[Opening Data extract section]
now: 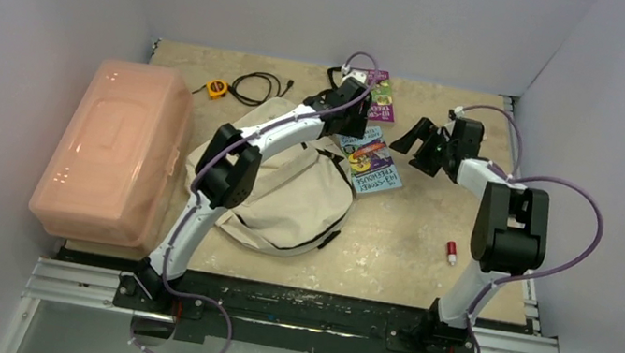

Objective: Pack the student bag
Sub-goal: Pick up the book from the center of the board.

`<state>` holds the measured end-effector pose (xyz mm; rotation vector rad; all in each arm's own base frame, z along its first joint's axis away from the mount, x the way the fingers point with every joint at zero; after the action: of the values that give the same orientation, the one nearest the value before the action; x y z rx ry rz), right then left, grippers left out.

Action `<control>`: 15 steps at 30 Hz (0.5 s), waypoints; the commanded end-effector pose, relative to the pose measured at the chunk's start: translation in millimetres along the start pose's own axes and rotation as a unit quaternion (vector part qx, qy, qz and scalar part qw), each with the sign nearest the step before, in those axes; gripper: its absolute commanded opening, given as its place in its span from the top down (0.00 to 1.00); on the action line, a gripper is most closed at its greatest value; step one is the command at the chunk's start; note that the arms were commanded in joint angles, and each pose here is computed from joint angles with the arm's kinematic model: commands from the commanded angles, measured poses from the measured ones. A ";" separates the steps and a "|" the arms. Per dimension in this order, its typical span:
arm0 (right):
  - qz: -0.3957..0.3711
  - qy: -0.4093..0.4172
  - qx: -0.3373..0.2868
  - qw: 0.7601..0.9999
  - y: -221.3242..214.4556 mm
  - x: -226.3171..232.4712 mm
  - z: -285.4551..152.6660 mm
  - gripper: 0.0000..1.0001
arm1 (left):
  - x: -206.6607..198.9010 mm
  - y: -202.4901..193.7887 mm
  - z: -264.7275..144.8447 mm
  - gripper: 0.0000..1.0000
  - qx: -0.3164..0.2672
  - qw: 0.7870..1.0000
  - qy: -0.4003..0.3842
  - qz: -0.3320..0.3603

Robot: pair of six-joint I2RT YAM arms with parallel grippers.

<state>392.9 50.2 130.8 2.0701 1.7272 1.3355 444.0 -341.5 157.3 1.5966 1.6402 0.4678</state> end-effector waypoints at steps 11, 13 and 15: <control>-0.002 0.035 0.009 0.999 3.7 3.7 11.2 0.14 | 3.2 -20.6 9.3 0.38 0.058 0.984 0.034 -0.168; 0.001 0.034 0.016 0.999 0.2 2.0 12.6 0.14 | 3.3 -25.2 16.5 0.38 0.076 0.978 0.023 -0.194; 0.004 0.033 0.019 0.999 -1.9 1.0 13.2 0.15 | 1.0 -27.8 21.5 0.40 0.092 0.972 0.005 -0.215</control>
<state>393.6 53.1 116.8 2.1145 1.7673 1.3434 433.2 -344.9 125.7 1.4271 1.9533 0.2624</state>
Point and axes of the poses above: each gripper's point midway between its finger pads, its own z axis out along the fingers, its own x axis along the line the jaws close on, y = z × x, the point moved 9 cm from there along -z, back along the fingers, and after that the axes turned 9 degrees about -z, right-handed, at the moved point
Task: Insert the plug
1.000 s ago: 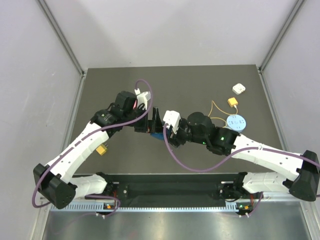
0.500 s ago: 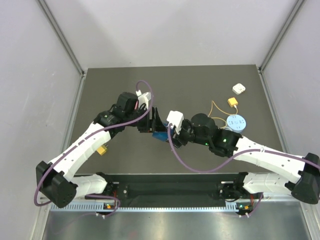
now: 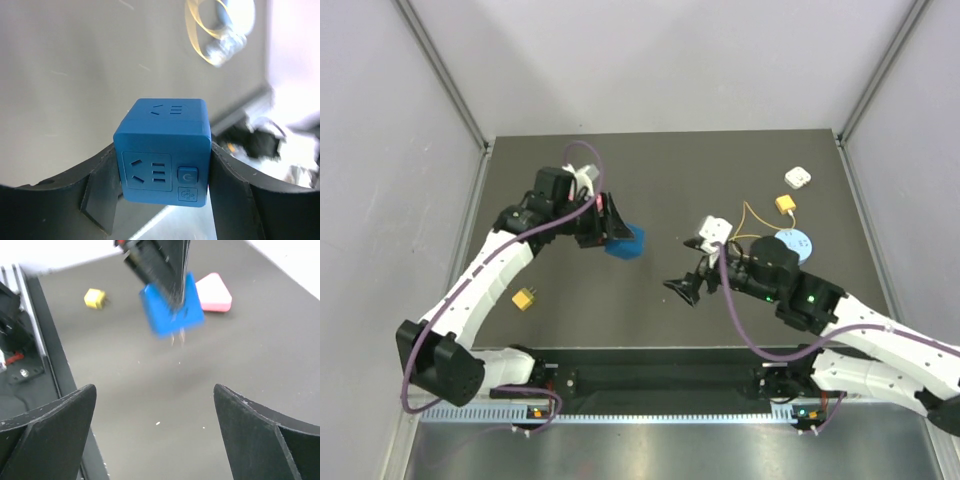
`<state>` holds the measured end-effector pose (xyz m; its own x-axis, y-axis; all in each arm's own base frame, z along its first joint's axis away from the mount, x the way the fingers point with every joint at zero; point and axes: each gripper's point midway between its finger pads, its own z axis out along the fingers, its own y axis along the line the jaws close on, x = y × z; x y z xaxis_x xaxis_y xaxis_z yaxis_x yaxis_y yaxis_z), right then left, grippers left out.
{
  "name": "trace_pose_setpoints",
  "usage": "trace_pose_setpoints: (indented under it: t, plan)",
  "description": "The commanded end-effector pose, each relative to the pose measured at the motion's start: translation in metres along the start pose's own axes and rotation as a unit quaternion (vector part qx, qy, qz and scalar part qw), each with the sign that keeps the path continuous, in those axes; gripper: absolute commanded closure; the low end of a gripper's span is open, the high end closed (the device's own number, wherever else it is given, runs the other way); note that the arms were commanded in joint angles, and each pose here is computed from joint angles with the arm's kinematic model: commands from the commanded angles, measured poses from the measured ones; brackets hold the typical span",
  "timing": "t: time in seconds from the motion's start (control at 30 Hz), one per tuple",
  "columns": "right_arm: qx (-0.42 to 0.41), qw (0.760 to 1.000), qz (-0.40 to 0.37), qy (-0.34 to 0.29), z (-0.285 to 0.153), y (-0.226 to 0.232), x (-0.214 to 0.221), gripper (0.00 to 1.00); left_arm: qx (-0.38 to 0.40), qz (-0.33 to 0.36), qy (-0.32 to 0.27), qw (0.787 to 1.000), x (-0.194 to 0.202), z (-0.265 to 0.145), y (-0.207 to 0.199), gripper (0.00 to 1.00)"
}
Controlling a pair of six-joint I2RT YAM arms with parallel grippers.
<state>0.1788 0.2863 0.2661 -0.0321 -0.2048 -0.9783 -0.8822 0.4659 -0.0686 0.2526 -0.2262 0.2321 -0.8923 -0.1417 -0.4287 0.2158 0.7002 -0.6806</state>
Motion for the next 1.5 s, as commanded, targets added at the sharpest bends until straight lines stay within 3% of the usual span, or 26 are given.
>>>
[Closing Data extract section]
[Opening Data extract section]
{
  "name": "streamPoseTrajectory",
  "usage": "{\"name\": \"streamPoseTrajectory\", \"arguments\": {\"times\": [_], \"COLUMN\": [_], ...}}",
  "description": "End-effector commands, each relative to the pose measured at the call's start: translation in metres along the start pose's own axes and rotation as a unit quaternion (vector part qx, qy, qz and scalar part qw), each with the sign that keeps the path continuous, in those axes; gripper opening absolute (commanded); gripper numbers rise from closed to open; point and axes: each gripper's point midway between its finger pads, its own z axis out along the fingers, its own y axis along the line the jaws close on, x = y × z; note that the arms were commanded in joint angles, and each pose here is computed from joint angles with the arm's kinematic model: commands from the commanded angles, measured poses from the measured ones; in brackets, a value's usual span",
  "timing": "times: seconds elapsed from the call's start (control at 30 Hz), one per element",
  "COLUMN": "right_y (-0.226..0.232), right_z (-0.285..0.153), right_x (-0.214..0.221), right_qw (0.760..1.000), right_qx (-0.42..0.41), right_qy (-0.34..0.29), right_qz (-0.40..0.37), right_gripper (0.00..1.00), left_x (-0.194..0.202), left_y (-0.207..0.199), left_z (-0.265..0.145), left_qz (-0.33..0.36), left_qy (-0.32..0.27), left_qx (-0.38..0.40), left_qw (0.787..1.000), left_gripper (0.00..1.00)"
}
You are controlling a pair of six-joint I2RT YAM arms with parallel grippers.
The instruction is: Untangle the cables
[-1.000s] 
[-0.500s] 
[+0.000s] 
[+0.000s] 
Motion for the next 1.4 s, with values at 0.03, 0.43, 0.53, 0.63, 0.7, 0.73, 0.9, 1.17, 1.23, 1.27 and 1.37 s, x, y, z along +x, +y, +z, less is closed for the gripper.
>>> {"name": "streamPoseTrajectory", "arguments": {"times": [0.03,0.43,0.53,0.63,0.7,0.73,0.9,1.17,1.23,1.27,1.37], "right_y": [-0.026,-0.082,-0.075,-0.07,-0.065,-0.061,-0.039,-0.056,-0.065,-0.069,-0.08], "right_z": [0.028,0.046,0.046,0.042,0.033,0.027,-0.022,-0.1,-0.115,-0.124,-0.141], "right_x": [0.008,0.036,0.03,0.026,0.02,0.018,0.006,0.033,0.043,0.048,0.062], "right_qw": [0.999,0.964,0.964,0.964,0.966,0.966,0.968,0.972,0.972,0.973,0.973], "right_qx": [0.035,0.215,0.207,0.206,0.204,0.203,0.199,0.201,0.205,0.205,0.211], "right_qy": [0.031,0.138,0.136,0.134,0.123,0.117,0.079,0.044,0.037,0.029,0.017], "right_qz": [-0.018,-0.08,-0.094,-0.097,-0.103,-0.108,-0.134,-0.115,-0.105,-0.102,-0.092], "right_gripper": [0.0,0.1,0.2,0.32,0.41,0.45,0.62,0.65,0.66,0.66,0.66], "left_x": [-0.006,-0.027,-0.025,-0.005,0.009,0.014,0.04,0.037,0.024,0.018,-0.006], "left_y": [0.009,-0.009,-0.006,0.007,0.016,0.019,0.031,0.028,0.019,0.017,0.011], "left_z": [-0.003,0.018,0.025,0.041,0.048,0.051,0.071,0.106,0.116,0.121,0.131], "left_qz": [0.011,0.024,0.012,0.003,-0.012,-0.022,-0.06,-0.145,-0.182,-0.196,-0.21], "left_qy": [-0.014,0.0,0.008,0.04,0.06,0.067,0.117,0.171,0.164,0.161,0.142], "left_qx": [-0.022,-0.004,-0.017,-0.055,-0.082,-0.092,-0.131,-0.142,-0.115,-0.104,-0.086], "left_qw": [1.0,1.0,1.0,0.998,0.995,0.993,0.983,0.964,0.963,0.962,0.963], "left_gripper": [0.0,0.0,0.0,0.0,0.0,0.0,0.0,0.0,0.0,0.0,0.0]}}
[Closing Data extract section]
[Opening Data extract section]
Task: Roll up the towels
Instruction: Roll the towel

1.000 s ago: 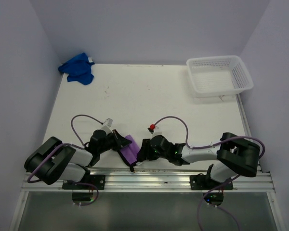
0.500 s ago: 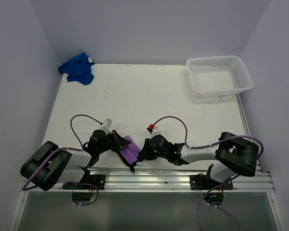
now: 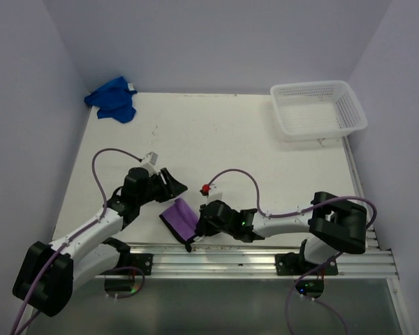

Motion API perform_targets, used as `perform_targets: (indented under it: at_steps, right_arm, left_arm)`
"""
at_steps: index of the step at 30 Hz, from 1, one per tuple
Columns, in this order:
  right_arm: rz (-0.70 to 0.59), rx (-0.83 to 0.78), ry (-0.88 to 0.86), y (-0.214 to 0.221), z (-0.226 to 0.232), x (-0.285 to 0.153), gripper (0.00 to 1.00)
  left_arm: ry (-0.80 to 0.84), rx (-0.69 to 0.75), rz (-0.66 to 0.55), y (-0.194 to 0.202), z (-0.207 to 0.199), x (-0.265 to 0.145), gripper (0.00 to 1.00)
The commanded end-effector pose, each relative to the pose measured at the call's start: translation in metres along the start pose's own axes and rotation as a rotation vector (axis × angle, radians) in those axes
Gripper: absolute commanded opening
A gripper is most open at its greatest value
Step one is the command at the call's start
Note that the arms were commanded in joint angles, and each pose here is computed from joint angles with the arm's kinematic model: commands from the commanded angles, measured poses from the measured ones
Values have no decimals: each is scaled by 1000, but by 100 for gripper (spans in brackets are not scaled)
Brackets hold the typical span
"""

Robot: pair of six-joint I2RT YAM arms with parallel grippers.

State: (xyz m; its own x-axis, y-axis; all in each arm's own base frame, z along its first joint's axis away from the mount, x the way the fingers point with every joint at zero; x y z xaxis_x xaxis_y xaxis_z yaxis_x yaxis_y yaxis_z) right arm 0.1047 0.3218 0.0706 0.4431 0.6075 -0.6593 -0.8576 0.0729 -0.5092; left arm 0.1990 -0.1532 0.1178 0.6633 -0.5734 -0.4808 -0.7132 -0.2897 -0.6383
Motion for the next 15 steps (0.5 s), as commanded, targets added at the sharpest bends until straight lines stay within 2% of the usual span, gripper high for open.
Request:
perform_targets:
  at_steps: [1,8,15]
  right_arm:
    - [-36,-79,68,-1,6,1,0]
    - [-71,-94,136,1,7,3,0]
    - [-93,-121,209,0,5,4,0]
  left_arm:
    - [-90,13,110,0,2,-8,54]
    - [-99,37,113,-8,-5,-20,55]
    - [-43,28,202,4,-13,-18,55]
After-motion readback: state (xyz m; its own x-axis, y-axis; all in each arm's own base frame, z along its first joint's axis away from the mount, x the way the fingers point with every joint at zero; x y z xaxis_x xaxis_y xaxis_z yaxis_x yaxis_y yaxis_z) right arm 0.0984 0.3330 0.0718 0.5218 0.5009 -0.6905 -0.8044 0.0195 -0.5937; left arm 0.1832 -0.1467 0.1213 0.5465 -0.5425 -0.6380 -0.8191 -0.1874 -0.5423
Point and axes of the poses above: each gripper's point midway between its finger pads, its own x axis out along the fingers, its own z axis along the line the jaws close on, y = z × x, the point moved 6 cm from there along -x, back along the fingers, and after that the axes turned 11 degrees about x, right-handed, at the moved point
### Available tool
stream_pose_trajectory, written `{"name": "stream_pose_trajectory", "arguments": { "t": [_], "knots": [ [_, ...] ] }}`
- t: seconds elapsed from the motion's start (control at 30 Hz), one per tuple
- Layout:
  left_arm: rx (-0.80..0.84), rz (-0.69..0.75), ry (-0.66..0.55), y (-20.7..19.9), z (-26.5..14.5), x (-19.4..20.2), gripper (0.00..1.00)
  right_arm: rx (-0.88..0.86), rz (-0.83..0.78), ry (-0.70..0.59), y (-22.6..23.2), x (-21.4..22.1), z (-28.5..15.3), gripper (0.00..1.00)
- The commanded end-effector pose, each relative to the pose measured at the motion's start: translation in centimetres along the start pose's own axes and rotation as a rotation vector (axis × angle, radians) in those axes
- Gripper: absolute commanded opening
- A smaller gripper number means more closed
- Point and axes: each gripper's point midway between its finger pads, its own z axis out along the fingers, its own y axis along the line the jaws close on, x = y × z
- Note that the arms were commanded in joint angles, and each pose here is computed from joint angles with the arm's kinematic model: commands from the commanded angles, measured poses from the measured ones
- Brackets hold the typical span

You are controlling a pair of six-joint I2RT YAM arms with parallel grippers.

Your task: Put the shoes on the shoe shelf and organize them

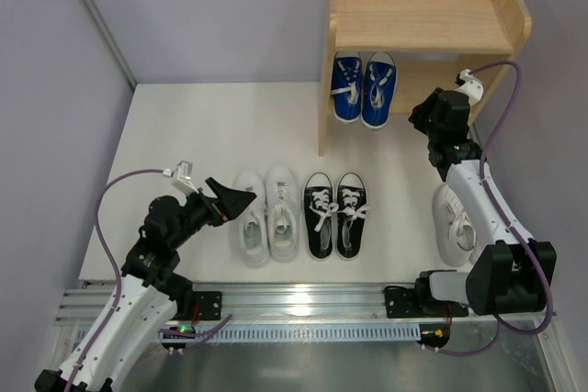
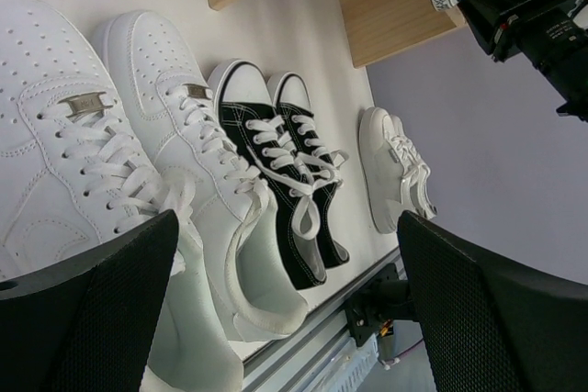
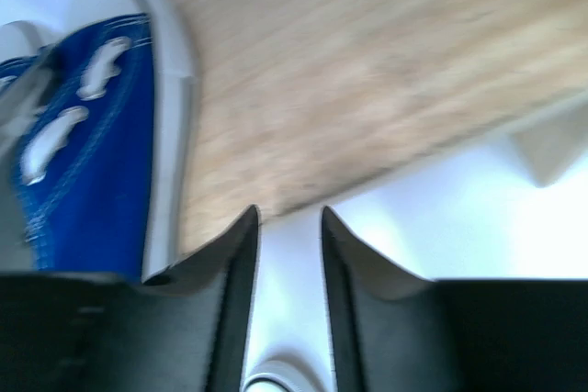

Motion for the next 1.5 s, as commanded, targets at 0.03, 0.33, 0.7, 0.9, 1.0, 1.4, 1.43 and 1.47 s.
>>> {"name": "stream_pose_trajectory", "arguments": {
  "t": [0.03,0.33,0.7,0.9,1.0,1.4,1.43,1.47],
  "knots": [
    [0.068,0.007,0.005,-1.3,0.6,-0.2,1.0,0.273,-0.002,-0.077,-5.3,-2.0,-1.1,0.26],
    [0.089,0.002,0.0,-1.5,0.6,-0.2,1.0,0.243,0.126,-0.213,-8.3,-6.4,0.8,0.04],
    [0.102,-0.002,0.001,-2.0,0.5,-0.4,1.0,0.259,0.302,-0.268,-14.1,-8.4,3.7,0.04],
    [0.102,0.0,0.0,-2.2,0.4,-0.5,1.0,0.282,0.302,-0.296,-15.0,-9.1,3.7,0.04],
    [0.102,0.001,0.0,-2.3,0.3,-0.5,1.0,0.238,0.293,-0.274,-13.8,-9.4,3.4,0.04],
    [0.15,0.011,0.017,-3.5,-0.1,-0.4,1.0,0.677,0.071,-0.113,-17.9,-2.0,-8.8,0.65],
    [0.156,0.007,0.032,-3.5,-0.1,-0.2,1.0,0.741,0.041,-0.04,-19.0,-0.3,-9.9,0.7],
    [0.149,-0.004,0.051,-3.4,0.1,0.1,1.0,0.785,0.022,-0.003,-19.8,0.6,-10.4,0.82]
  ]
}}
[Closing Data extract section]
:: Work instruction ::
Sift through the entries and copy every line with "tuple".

:: Problem solution ::
  "timing": "t: time in seconds from the motion's start (control at 30 Hz), one per tuple",
at_steps: index of the step at 30 Hz, from 1, one per tuple
- t: seconds elapsed from the motion's start (control at 30 Hz), one per tuple

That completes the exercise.